■ **Prompt**
Range to reproduce from the entries below: the line with "From the image above, could you locate the white left", the line with "From the image above, could you locate the left", and every line in between. Give them exactly and give nothing else.

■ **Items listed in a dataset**
╭──

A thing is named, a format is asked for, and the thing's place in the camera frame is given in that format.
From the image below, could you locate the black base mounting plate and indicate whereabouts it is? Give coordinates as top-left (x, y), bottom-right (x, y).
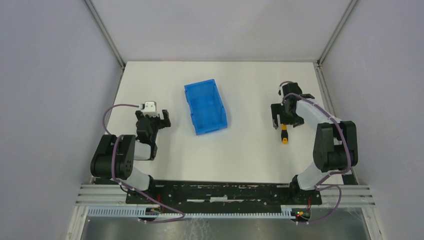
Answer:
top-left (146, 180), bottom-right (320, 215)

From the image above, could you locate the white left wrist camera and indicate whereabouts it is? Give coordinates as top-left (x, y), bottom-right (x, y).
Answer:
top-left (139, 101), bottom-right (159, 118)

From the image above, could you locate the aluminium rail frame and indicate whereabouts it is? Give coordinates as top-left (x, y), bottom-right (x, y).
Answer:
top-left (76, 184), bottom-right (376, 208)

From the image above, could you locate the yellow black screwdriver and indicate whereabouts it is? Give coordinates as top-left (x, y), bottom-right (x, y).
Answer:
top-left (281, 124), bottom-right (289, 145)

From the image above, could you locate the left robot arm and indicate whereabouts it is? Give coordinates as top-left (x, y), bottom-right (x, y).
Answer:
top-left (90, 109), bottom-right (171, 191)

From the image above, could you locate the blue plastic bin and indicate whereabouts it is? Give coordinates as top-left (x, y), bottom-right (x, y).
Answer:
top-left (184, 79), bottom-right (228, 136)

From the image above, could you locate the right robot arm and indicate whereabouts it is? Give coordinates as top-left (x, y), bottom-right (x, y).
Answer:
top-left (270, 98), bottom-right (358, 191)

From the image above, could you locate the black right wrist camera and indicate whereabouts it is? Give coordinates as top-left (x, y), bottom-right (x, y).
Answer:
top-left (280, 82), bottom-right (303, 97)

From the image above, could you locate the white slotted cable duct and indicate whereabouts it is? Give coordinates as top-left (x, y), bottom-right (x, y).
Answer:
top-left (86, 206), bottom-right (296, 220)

╰──
╭──

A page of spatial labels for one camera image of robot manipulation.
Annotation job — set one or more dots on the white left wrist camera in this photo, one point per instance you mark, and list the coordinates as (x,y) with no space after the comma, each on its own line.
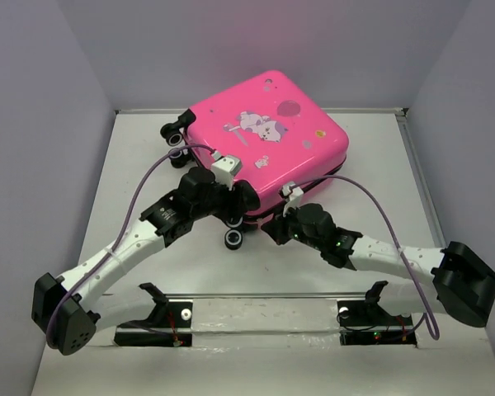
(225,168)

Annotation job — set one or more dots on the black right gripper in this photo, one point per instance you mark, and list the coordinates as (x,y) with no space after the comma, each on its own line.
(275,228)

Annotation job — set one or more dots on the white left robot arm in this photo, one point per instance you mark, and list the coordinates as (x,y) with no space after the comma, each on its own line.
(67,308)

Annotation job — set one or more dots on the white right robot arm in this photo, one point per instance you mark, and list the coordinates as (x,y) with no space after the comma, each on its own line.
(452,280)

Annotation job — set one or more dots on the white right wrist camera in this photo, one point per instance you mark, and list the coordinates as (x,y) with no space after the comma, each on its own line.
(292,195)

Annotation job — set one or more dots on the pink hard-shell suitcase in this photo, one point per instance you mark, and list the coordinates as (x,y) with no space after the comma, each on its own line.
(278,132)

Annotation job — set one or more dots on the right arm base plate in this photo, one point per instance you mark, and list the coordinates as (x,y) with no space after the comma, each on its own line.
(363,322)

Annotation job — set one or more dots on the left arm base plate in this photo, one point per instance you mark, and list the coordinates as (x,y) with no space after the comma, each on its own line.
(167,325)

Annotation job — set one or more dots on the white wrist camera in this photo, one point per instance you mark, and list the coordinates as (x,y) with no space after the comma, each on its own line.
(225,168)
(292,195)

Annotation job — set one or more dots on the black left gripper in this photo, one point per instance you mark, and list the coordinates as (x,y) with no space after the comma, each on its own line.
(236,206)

╰──

■ **Result of this task**
From the image above, could you locate the white left wrist camera and indicate whereabouts it is? Give coordinates as top-left (x, y), bottom-right (x, y).
Answer:
top-left (139, 101), bottom-right (159, 118)

From the image above, could you locate the aluminium rail frame and indicate whereabouts it is? Give coordinates as top-left (x, y), bottom-right (x, y).
Answer:
top-left (76, 184), bottom-right (376, 208)

From the image above, could you locate the yellow black screwdriver and indicate whereabouts it is? Give coordinates as top-left (x, y), bottom-right (x, y).
Answer:
top-left (281, 124), bottom-right (289, 145)

From the image above, could you locate the left robot arm and indicate whereabouts it is? Give coordinates as top-left (x, y), bottom-right (x, y).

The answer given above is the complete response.